II. – Après l'alinéa 94, insérer l'alinéa suivant :

« V bis. – La taxe versée par les sociétés mentionnées au 1 du IV vient en déduction des dividendes versés aux actionnaires concernés ». 

Exposé sommaire

La rédaction actuelle de la taxe sur les holdings familiales pose plusieurs problèmes.

I – En cas de détention indirecte (c’est-à-dire par l’intermédiaire d’une chaîne de droits financiers ou de droits de vote), le seuil de détention de 33 % est apprécié en multipliant entre eux les taux de détention desdits droits financiers ou des droits de vote successifs des membres d’une même famille à la date de clôture d’exercice.

Afin d’éviter tout montage financier visant à échapper à cette nouvelle taxe quelques jours avant la clôture de l’exercice, il est proposé d’évaluer cette détention sur l’ensemble de l’exercice.

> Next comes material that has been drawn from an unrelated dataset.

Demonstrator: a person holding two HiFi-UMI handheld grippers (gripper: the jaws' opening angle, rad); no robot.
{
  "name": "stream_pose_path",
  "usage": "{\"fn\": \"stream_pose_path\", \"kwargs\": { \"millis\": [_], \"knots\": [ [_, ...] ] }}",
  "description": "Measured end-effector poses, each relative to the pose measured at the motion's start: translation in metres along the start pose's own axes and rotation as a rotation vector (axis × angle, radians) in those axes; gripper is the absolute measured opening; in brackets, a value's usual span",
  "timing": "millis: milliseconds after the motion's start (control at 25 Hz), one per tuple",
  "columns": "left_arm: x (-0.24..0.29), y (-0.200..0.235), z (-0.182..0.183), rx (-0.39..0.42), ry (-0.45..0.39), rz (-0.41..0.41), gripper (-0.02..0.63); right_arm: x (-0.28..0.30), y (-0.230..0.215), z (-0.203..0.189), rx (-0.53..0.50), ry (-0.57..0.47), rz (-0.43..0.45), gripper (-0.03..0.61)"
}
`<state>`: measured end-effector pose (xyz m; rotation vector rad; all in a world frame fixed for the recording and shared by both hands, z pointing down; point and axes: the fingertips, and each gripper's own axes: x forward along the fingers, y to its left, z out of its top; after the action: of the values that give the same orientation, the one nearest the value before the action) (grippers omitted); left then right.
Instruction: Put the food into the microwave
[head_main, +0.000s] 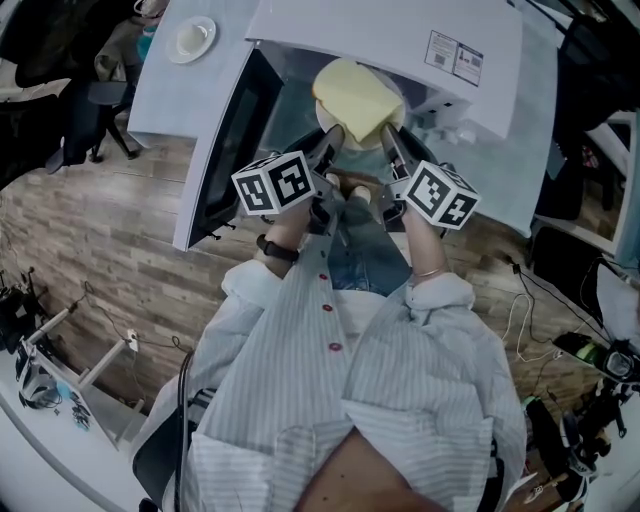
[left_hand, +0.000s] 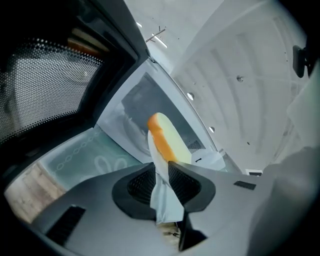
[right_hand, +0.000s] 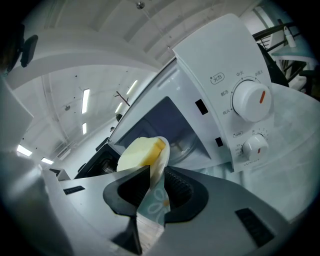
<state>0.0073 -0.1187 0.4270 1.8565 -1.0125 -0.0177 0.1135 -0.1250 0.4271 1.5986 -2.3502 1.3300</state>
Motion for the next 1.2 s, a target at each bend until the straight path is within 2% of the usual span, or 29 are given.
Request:
{"fn": "stream_pose_path", "kwargs": {
  "millis": [520, 1200],
  "knots": [
    [0.024, 0.021, 0.001, -0.002, 0.054, -0.002, 0.075, 0.021, -0.020, -0.005, 0.033, -0.007, -0.054, 0.106],
    [0.065, 0.049, 0.018, 0.019, 0.067, -0.014, 0.077, 0.061, -0.043, 0.001, 0.063, -0.048, -0.102, 0.106]
  ]
}}
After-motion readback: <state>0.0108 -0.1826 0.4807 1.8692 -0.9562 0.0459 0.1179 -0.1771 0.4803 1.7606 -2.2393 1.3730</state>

Sera redevable l’actionnaire détenant au moins 33,33 % des parts de la holding pendant au moins 6 mois de l’année.

II – La taxe sur les holdings entraîne une inégalité entre les actionnaires. En effet, c’est seulement parce que certains actionnaires sont redevables que la holding devra payer ladite taxe. Par le truchement du paiement de la taxe par la holding elle-même, les actionnaires se retrouvent donc solidaires de cette taxe, alors qu’ils ne sont eux-mêmes pas redevables.

C’est pourquoi cet amendement propose que le montant des dividendes qui seront ultérieurement versés à l’actionnaire « contribuable » soit retranché des sommes acquittées par la holding pour le paiement de la taxe.

Le présent amendement ne concerne que le cas des sociétés ayant leur siège en France ; et non pas le cas des résidents français qui détiennent des holdings situées à l’étranger.